Rules rules

I firmly believe that many “foodies” out there discount the oldest restaurant in London, Rules. This was a second visit for me and a destination restaurant that I was looking forward to returning to. See, the last time I ate there, I was only a budding foodie, there was no such thing as a blog, and no way to network with other culinary aficionados to know where to eat. I was just a history buff who had read about the illustrious history including the literary greats who had dined there; Galsworthy, Thackeray, Dickens, and H.G. Wells.

With four of us dining, there was a great opportunity for lots of tastes… We started with a bottle of ’84 Pol Roger, Cuvée de Winston Churchill to accompany our appetizers, a terrine of duck foie gras served with rillettes and elderflower jelly, Brown Windsor soup with Welsh Rarebit, a special offering that day of fresh asparagus with Hollandaise and slivers of black truffles, and another special, Wiltshire rabbit country pâté which was easily my favorite, cut thick and redolent with pistachios, dried fruit, and topped with a spicy fig confiture. The asparagus was also a favorite; dining with folks who tend to shy away from vegetables, I somewhat believed I might get this beauties to myself, but others saw how hearty they were and they quickly disappeared.

I was very lucky to be dining with gentlemen who were amenable to sharing as the plates went on rotation around the table; roe deer loin with warm salad of wilted chicory, pear, and Stilton, rack of West Devon lamb with Anna Potatoes and mint sauce, fillet of beef on the bone with grilled bone marrow with a red wine sauce studded with black truffle bits, and the Rules’ version of Blanquette de Veau, which I think was my favorite. It was served in two parts, the rice studded with fresh tarragon and black trumpet mushrooms and a copper pot with the creamy sauce, chunks of tender veal, and large fresh cepes. The fillet was tender and rich and paired well with our 2000 Nuits St. Georges Clos Saint Marc.

We finished our evening by opening an ’86 D’Yquem and a number of desserts, sticky toffee pudding, apple tart tatin, a cheese plate, and some braised rhubarb.
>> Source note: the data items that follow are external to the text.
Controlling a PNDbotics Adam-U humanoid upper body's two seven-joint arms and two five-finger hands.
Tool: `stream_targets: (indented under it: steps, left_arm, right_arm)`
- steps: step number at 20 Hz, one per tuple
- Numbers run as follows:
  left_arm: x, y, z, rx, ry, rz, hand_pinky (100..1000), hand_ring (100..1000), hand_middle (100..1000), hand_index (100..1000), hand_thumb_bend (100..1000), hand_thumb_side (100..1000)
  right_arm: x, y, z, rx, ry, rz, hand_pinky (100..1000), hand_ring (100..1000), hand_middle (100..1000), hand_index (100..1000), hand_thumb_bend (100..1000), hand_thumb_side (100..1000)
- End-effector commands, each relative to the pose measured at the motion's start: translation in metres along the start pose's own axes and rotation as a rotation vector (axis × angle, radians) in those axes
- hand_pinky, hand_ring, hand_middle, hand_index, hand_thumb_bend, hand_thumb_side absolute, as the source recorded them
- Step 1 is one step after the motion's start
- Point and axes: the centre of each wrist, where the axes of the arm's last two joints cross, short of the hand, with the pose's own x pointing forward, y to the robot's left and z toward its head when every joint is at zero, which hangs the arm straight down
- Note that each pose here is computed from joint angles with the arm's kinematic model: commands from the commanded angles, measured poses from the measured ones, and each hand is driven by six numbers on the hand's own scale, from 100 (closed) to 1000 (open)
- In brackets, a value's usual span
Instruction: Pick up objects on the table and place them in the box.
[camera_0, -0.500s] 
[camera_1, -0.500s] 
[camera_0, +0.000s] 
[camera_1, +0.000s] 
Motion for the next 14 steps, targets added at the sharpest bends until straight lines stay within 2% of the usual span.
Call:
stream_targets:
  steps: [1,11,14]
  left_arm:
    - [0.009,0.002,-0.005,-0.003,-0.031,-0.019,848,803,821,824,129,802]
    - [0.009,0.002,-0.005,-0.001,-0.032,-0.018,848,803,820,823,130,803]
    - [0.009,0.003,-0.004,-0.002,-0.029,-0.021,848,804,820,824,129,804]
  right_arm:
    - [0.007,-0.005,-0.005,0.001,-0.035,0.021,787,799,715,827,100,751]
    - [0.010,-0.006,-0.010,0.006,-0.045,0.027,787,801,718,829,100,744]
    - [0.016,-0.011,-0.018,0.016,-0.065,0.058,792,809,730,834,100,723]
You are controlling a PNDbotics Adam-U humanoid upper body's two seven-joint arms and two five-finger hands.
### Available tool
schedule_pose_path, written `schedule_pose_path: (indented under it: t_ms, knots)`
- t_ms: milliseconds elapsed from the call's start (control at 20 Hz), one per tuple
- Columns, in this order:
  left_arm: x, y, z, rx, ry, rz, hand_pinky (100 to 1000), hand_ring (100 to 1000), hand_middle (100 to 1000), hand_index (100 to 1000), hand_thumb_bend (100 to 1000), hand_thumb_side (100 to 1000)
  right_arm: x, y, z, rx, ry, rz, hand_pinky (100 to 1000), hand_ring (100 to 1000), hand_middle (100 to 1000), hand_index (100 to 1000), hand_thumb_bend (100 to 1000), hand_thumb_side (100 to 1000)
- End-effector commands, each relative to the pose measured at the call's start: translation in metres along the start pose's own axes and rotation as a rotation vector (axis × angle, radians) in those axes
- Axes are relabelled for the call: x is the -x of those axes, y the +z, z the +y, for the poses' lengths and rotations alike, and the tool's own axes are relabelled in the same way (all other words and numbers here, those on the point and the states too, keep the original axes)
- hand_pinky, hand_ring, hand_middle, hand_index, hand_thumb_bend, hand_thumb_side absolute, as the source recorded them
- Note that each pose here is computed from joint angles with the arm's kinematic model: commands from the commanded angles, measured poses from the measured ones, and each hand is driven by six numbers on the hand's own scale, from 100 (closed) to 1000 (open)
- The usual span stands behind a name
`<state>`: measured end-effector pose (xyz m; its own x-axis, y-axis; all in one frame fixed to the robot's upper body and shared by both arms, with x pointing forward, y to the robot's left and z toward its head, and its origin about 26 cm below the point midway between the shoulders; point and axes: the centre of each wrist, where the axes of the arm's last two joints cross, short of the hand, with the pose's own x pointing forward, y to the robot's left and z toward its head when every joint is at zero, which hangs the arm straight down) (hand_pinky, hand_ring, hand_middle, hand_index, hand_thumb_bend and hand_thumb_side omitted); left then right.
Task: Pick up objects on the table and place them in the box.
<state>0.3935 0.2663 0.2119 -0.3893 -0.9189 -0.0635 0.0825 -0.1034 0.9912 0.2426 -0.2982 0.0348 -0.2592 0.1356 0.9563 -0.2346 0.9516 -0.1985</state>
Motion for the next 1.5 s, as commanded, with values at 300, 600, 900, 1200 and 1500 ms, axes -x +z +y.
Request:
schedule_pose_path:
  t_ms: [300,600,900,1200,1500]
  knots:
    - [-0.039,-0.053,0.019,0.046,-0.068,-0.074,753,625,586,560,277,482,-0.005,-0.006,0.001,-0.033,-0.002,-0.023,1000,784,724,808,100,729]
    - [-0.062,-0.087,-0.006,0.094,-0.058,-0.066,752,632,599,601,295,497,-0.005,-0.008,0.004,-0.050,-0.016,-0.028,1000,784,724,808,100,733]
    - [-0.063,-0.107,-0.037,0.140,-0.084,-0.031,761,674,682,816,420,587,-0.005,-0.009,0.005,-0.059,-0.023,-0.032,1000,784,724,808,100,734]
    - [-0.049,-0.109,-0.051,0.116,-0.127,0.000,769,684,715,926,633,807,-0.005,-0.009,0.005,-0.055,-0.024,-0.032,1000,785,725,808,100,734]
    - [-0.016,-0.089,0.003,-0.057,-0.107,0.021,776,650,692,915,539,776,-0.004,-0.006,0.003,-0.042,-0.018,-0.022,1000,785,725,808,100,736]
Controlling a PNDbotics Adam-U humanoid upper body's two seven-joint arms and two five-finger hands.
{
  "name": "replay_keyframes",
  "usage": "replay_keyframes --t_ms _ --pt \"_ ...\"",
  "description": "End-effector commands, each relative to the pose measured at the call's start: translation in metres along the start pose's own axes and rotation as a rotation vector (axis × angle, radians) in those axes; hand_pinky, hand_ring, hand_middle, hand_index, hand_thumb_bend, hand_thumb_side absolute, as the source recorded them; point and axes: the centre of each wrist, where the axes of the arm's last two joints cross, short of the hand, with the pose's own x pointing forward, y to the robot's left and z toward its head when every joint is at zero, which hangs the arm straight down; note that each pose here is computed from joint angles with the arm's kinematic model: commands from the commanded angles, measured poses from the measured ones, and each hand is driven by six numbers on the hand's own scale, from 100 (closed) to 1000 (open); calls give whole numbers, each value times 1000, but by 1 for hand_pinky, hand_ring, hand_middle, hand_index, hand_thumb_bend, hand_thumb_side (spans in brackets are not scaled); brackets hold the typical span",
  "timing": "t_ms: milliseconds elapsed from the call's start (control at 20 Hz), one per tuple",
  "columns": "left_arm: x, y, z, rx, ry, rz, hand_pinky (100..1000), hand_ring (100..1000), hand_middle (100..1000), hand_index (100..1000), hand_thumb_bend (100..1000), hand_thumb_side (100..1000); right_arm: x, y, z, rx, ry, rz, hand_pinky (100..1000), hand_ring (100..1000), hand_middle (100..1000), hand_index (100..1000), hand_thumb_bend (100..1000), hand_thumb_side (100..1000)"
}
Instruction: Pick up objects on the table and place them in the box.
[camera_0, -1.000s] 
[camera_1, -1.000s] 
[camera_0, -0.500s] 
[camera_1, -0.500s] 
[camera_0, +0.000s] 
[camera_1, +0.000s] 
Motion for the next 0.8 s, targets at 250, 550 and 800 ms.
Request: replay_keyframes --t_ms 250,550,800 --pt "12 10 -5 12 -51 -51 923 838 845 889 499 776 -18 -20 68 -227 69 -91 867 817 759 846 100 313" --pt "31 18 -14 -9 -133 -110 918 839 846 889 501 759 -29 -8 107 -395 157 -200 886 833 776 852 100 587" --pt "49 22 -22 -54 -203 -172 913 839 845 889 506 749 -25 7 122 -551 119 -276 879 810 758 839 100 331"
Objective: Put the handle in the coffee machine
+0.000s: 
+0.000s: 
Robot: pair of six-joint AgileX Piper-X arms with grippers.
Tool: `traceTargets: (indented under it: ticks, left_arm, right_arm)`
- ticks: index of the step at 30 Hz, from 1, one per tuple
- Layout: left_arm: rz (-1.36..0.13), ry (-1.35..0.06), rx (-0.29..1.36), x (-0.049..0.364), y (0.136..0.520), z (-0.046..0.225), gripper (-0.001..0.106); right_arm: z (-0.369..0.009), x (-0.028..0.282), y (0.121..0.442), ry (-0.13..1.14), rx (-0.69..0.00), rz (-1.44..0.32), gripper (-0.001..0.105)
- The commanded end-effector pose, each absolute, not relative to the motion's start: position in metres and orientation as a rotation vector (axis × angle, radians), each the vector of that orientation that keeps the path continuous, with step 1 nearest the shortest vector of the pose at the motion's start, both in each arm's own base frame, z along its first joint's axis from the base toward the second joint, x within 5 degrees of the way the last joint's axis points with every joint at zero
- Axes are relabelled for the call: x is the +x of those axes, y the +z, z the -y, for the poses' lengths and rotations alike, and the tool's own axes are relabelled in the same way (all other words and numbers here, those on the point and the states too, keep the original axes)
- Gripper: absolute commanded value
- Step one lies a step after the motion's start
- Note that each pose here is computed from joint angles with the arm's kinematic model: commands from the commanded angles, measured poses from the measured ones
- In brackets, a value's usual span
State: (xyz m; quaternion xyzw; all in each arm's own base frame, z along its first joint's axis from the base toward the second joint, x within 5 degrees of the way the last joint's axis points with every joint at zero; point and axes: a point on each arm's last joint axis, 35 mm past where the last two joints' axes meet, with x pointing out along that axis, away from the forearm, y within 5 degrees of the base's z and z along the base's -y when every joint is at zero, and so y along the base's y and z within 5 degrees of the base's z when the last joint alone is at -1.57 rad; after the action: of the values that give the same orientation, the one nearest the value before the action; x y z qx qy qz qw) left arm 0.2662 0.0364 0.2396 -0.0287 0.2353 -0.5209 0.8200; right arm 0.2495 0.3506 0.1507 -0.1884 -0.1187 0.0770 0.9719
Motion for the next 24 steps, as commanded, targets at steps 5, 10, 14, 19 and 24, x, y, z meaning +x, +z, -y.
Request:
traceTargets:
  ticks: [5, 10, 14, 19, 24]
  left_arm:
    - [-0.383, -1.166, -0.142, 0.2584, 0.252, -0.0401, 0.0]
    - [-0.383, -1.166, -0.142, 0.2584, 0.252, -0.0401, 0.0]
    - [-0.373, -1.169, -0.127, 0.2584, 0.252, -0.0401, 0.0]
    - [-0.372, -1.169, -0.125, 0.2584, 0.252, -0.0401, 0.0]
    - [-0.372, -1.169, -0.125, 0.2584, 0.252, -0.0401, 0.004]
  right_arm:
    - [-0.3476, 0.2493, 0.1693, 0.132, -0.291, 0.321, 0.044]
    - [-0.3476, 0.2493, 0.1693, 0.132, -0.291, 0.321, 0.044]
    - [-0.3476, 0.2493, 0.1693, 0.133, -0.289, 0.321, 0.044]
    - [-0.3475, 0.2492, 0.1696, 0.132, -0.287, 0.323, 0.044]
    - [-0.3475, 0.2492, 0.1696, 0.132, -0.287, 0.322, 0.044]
All of the desserts were excellent as was the service. I love the atmosphere at Rules and I love the old world-style service. It hearkens back to an era in which I wished I lived, somewhat Edwardian and classically elegant in the style of Escoffier and Ranhoffer. The food is not haute or molecular or even daring. There is an understated quality and charm that perhaps is best appreciated by those of a certain generation, but all I can say is that it makes me happy.